The first implementation of the abstract API exposed by GDigicam is based on the GStreamer toolkit, using the GstCamerabin component. You can check it out from the git repository:

  • git clone

The stable branch is totally focused on the MAEMO platform, so if you have plans to work on any different platform you will have to use the master branch. The new example added is only available at the unstable branch, since the GstCamerabin component is slightly different in MAEMO. Hopefully, I’ll be able to merge this example to the stable branch soon, but it will require some important design changes that could take some time.

When I was implementing the new GDigicam example I realized other possibilities to be built on top of the GDigicam component. I think a benchmarking tool could fit perfectly on the purpose of showing how to use GDigicam, but it also provides an interesting tool for the community, to be able to compare and analyze different kind of camera hardware and software platforms.

Here you are a video briefly showing this tool, being run in the MAEMO platform and using the N900 hardware. The UI interface is very simple, and perhaps a little rudimentary; user experience is not the key at this stage. In the video you can see how to configure the camera settings (flash, scene mode, resolution, quality and so on). After the configuration stage, you can enable or disable your own benchmarking set of tests. You can implement your own tests, grouping them in your own way and execute all of them in a row. In the video you can see the execution of the Set1 – Test1: Capture still images in a row (default is 5 iterations).

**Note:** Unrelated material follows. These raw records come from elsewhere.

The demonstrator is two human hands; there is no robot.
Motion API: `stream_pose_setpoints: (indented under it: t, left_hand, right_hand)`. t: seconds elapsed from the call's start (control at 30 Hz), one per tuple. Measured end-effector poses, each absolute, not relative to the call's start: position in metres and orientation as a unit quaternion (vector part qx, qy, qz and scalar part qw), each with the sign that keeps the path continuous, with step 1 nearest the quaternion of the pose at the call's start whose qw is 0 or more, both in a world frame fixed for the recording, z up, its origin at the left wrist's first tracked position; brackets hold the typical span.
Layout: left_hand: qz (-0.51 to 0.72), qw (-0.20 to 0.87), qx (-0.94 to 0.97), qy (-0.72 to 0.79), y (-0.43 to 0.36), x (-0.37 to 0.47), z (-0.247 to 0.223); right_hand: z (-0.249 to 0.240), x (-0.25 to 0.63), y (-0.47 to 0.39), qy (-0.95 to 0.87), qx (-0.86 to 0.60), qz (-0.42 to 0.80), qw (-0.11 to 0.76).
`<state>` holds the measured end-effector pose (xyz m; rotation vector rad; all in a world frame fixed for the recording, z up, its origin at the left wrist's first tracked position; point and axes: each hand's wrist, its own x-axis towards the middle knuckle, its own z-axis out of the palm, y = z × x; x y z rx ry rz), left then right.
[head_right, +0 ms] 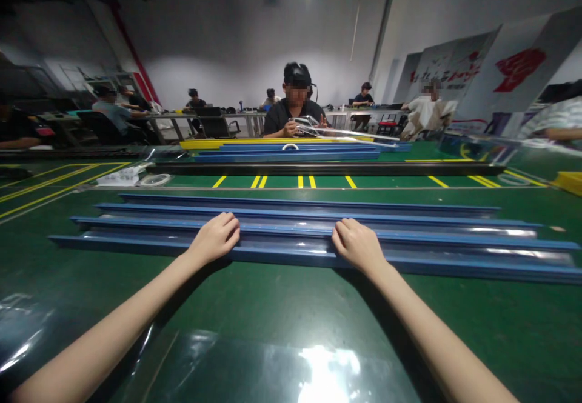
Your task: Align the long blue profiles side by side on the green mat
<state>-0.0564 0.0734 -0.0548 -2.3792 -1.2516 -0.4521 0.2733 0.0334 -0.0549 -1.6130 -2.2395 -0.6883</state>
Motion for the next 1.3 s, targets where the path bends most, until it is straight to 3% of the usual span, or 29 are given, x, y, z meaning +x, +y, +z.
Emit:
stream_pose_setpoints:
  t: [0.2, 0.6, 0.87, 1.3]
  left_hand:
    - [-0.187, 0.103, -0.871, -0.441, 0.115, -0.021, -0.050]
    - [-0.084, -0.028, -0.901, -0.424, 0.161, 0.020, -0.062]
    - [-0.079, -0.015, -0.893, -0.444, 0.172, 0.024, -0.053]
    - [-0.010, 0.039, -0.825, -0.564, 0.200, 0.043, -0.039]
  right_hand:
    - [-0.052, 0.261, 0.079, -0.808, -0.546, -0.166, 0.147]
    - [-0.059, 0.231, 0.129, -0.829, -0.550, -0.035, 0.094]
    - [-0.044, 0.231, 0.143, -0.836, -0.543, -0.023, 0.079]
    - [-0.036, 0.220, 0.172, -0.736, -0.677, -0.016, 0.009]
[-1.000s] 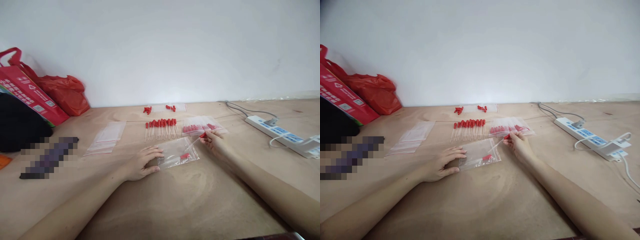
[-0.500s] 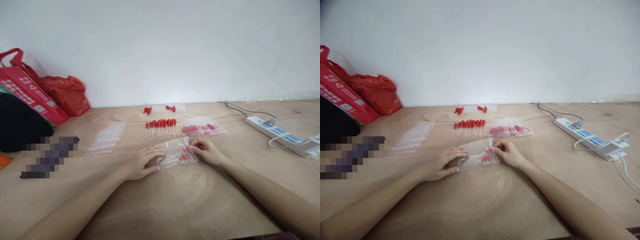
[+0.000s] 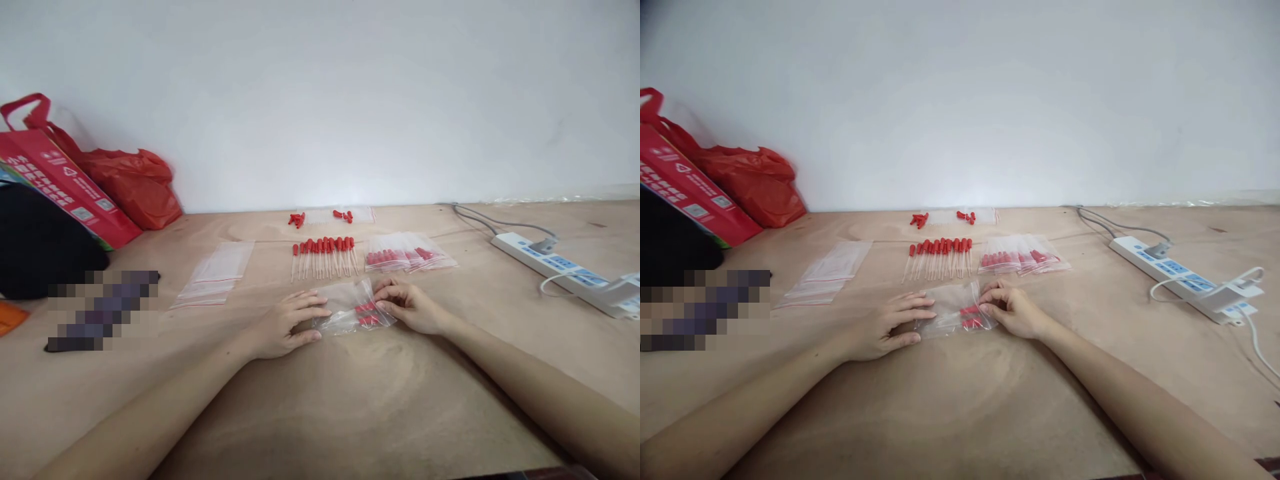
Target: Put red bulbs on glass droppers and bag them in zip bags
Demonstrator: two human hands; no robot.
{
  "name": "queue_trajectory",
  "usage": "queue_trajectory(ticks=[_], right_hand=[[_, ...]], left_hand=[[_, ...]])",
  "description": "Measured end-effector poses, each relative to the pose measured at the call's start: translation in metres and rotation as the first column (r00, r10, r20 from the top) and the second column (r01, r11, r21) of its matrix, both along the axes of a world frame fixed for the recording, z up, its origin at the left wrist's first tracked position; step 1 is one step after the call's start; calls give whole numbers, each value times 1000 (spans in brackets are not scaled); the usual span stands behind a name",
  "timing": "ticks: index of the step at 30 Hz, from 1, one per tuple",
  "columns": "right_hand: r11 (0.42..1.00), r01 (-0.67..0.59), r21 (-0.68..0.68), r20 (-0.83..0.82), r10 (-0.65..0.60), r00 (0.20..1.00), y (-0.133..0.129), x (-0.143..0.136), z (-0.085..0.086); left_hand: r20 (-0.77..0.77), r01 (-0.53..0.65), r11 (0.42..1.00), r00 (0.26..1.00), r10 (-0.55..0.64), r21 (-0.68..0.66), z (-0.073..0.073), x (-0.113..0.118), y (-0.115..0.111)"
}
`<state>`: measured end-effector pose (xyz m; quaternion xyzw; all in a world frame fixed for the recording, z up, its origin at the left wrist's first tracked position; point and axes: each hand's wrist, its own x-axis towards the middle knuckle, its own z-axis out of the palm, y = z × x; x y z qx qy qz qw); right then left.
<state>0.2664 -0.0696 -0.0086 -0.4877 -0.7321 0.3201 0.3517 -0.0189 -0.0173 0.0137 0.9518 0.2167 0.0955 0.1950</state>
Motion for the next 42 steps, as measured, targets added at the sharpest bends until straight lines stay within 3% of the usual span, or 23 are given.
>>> queue_trajectory(ticks=[4,14,16,21,25,27,29,33,36,42], right_hand=[[996,-78,-52,8,78,997,2,5,0],[990,-108,-95,-12,107,994,0,1,5],[994,-74,-84,-22,73,997,0,-1,2],[978,142,-151,-10,-145,989,4,-4,-7],[978,104,-182,-33,-112,993,10,6,3],[982,135,-131,0,-136,991,21,12,15],[968,249,-35,64,-246,967,37,15,29],[898,437,46,243,-435,867,83,5,48],[877,479,24,279,-466,840,121,-8,45],[826,543,-150,333,-475,815,172,-19,22]], left_hand=[[16,7,1000,1000,-8,10,-1,0,0],[19,2,1000,1000,-2,15,0,1,-1],[12,5,1000,1000,-5,22,0,1,-1],[-10,-15,1000,1000,15,25,-1,1,0],[8,-52,998,999,52,46,-1,1,-2],[22,-71,995,997,69,70,0,1,-2],[54,-76,993,996,71,95,-1,0,-2],[123,47,992,991,-61,114,-2,0,-2],[95,155,985,982,-162,80,-3,-1,-2],[-15,124,992,992,-123,29,-1,-3,-3]])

There are lots of additional features, like a full verbose log of whats going on, performance metrics, comparison and analysis of different HW used for benchmarking. Of course you can forget about testing and building your own Camera for your device.

Besides, the GDigicam component could provide other interesting features, very useful for implementing camera UI applications:

  • Video/Audio resource policies.
  • Metadata management.
  • Geolocation.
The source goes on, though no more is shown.